Max Planck Enstitüsü'nden makalenin bir diğer yazarı Dr. Felix Key "Elimizdeki bulgular eski koyun ve insan enfeksiyonlarının, hâlâ bilinmeyen bir kaynaktan muhtemelen münferit olaylarla yayıldığını gösteriyor" diyerek ekliyor:

Sıradaki adım, o kaynağı bulmak.

Araştırmacılar o dönemde bölgede yaşayan Sintaşta-Petrovka halkının sığır, koyun ve at yetiştiriciliğiyle ilgilendiğine de dikkat çekiyor.

Çalışmanın yazarlarından Dr.

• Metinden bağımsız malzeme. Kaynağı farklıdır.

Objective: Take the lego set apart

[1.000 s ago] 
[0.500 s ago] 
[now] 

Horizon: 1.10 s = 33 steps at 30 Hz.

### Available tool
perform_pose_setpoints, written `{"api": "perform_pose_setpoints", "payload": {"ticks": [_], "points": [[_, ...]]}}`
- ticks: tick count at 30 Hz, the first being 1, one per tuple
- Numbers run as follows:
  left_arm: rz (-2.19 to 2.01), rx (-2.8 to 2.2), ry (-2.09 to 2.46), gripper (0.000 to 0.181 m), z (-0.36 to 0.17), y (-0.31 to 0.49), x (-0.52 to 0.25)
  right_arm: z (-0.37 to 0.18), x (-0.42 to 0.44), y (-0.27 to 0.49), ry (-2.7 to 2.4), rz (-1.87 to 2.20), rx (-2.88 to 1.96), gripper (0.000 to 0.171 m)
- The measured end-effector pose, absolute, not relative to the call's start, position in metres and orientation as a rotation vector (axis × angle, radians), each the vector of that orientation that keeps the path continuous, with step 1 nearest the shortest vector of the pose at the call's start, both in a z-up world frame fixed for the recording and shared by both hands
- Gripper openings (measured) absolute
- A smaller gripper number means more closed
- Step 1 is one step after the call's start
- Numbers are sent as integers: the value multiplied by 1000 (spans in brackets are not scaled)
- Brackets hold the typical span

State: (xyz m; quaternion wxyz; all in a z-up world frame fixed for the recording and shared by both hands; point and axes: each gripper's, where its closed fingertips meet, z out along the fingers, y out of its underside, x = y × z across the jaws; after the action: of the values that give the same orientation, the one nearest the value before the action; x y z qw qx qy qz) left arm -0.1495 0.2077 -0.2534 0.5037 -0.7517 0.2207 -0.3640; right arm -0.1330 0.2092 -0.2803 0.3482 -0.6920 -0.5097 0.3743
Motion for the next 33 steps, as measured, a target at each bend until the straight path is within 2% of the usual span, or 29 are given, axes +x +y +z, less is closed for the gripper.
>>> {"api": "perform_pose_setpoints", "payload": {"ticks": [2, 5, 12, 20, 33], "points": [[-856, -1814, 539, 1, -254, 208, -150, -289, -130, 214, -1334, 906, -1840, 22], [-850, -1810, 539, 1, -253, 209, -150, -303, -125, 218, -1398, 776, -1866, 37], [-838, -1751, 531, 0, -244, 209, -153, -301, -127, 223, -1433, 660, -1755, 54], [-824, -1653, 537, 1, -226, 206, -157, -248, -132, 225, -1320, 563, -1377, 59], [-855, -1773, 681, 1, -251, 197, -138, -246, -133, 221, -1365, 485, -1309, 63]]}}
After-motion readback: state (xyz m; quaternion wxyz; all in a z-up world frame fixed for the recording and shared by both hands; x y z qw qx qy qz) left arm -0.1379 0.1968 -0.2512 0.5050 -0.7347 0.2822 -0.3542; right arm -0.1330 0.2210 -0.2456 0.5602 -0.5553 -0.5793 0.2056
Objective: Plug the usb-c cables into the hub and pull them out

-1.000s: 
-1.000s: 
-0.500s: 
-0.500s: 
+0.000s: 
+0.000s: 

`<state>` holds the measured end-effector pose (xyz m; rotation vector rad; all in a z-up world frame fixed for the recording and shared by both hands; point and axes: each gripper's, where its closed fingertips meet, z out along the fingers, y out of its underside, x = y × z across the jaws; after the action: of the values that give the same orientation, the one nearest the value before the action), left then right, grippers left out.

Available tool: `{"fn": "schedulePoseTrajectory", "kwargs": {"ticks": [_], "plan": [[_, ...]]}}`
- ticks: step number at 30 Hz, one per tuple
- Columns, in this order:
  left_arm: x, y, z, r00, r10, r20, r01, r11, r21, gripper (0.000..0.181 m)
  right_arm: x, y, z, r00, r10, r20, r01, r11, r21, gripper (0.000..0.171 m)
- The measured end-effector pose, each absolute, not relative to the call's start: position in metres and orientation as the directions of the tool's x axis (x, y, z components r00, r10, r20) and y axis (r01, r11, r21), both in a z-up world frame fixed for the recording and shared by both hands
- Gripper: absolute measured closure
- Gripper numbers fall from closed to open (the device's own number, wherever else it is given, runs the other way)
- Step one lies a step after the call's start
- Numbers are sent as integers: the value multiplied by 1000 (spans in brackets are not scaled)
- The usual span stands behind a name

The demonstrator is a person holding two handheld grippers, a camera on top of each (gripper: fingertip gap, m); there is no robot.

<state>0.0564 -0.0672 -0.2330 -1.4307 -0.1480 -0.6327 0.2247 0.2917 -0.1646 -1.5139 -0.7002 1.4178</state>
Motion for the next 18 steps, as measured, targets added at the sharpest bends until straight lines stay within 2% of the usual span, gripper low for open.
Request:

Taylor Hermes "Bu erken dönem çoban topluluklarının tahıl depoları, fareleri ve pireleri çekmezdi ve daha önce Sintaşta bireylerinde Y. pestis enfeksiyonları bulunmuştu" diyerek soruyor: 

Kayıp halka çiftlik hayvanları olabilir mi?

Bu toplulukların kullandığı hayvanların yabandaki canlılarla temasa geçmesi hastalığın yayılmasını sağlamış olabilir.

Bilim insanları bunu ve patojenin kısa sürede nasıl geniş bir alana yayıldığını anlamak için çalışmalarına devam etmeyi planlıyor.